Just typing that paragraph makes me realise how far from that ideal the ZeroDegrees mussels fell. They were fine. Fine. Nothing more. I dug around with my spoon and could find nothing, no shallots, no herbs, just a salty, creamy liquor with no real depth to it. If I contrast this with the moules served at Côte, another chain, on the riverside (which they only serve when in season) they came out sadly lacking. I managed to flag down my waiter and asked about the absence of onions and herbs and was told that the garlic and onions are ground into a paste and cooked with the mussels. This might have been true, but if it was there was little evidence in how it all tasted. I ate half, in the end, and a fair few frites, but I left the rest. I just didn’t see the point – as a dish it was like a novel where someone had torn out the final chapter. Even the mayonnaise and ketchup came in those little paper cups I associate with much cheaper restaurants.
I grabbed my cleansing towelette (no finger bowl here), cleaned up and asked for the bill. I couldn’t even muster the enthusiasm for a dessert, especially considering that just one item says “home made” on it, suggesting the rest are shipped in frozen from Brake Brothers or suchlike. When the waiter took away half a bowl of mussels and half a portion of frites, his curiosity once again deserted him.

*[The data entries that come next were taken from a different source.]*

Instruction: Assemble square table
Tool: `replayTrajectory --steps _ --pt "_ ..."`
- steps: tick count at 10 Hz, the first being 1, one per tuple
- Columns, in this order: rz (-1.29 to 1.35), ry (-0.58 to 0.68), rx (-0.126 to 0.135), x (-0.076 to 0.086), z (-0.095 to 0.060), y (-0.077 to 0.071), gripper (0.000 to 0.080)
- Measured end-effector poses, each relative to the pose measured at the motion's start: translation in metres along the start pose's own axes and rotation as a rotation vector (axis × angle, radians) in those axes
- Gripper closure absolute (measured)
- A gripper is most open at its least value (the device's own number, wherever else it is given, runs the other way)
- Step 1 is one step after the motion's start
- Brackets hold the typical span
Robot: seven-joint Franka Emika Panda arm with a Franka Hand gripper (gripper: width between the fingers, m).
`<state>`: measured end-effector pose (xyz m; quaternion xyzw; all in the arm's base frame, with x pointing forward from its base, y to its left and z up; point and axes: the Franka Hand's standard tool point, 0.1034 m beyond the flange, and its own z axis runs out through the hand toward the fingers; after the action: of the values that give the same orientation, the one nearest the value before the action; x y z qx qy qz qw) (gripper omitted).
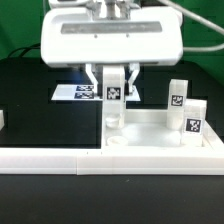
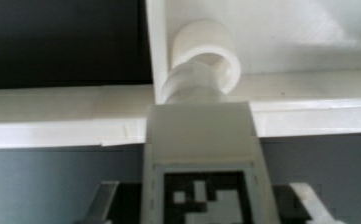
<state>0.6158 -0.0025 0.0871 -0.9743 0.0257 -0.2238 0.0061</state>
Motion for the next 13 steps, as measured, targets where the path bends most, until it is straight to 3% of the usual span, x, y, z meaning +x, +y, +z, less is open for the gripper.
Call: replayTrajectory --steps 5,13 --pt "0.013 -0.007 0.0 -0.003 0.011 -0.004 0.0529" --pt "0.009 0.036 -0.036 -0.01 0.025 -0.002 0.0529"
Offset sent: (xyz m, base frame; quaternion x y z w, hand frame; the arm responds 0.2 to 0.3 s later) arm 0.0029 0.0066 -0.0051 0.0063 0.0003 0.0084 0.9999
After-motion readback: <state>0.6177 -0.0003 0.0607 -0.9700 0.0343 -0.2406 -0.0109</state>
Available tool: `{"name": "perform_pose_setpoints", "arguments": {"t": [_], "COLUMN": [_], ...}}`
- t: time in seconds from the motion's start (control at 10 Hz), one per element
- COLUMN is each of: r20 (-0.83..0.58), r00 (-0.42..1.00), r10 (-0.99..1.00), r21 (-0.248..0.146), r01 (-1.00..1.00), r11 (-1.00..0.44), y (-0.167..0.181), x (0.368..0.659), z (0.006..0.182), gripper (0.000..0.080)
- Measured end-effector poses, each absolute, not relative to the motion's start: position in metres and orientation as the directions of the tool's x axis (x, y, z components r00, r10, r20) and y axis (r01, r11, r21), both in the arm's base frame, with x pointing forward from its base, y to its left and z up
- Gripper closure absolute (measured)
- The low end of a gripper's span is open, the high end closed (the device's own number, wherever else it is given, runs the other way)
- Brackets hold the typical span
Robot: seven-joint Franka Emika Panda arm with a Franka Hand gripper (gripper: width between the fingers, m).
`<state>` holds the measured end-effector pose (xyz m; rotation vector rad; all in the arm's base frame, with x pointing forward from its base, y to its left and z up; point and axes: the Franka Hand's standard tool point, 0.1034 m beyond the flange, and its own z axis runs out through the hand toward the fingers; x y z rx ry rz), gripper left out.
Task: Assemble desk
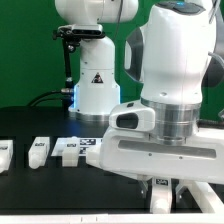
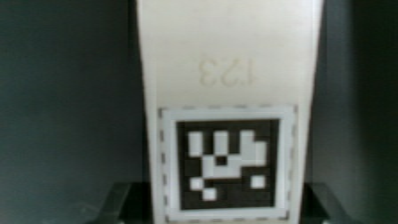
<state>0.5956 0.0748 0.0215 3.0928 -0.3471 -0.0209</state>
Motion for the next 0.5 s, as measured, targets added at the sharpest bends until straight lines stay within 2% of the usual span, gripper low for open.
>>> {"name": "perform_pose_setpoints", "arguments": {"t": [0.2,0.3,0.4,0.5], "r20": [-0.016,-0.031,-0.035,-0.044], "r00": [0.969,0.959,0.946,0.947], "r10": [-0.246,-0.283,-0.322,-0.319], "r21": [0.020,0.013,0.009,0.015], "r01": [-0.246,-0.283,-0.322,-0.318], "r11": [-0.969,-0.959,-0.947,-0.948], "y": [0.080,0.095,0.111,0.126], "x": [0.593,0.581,0.569,0.561], "z": [0.051,0.071,0.084,0.085], "gripper": [0.0517,0.0517,0.0517,0.0517]}}
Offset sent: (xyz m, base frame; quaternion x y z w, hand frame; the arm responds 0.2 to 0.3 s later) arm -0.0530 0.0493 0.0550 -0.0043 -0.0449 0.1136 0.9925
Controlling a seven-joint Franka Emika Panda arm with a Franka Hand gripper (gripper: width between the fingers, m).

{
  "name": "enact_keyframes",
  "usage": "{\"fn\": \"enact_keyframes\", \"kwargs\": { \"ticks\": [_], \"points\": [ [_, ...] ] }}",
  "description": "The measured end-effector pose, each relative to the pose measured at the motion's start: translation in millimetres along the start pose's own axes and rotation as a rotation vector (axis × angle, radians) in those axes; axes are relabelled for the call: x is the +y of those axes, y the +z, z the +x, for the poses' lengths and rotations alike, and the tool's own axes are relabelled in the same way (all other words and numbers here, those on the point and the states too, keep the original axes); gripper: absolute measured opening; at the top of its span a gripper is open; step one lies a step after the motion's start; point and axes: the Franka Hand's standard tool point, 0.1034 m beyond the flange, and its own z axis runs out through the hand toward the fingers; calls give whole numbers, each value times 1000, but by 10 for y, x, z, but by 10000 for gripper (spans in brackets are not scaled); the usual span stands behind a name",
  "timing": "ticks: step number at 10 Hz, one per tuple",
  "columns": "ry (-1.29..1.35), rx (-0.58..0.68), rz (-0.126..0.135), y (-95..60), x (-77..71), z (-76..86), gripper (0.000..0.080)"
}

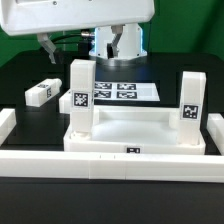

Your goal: Assemble desk

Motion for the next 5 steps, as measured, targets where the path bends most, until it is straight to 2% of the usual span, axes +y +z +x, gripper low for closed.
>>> {"fn": "enact_keyframes", "kwargs": {
  "ticks": [1,2,3,4,5],
  "points": [
    [-10,-1,-12,9,16,5,649],
    [-49,3,-57,26,50,37,649],
    [-78,10,-84,26,40,67,649],
    [-93,13,-97,26,27,85,649],
    [-93,13,-96,47,30,89,649]
  ]
}}
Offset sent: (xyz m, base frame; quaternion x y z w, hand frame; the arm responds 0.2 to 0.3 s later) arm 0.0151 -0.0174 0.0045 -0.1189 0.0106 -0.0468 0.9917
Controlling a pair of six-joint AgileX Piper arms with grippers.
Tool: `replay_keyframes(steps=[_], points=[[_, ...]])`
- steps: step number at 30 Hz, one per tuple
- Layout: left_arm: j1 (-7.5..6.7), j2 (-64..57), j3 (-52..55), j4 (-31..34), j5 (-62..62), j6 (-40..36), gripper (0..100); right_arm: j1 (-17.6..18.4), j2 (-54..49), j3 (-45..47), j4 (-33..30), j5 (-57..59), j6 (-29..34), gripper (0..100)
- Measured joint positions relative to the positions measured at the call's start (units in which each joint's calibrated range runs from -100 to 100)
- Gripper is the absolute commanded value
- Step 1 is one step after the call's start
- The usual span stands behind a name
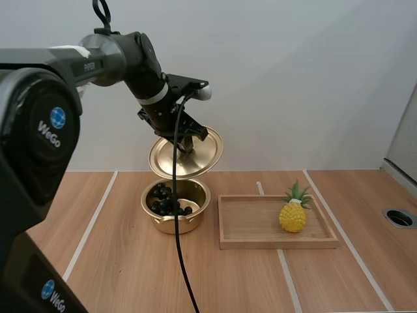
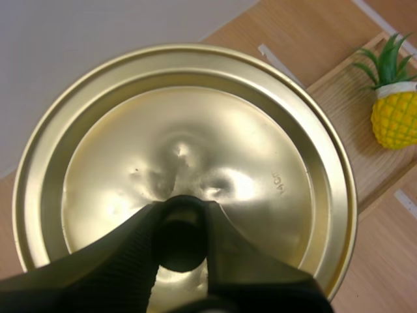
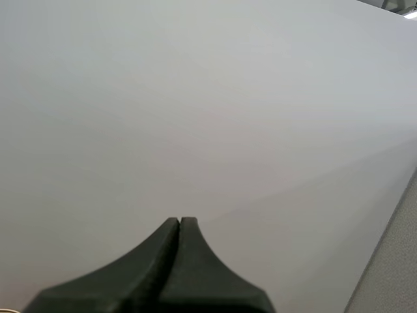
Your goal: Open the pot, put the grape inside, and close it
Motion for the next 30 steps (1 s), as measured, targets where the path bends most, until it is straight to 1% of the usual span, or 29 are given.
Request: replay_keyframes(steps=[8, 30], points=[[0.00, 5.7, 0.1, -0.1, 1.5, 0.7, 0, 0.0, 0.0, 0.0, -2.9, 0.0, 0.0, 0], [0.00, 12.7, 1.9, 5.3, 1.5, 0.8, 0, 0.0, 0.0, 0.0, -2.9, 0.0, 0.0, 0]])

So, I think I’m pretty much in the same place with ZeroDegrees as I was just after it opened. It should be marvellous, but it isn’t. Reading could do with an independent place that serves pizza and moules, but Zero Degrees isn’t it: the ethos behind the chain is great but it just doesn’t carry through to the food. The waiter seemed a little out of his depth (he was so young and innocent that I wanted to look after him rather than be served by him, which is all very sweet but really not how it should be) and in a big open restaurant with only four occupied tables, good service should be easier than this.
I think the best I can say is that ZeroDegrees is OK. The food (one shared starter, two mains, one drink each) came to £45, including the “optional” 10% service charge they add on. I’m not sure I’d have tipped otherwise, and I doubt I’ll pay it another visit.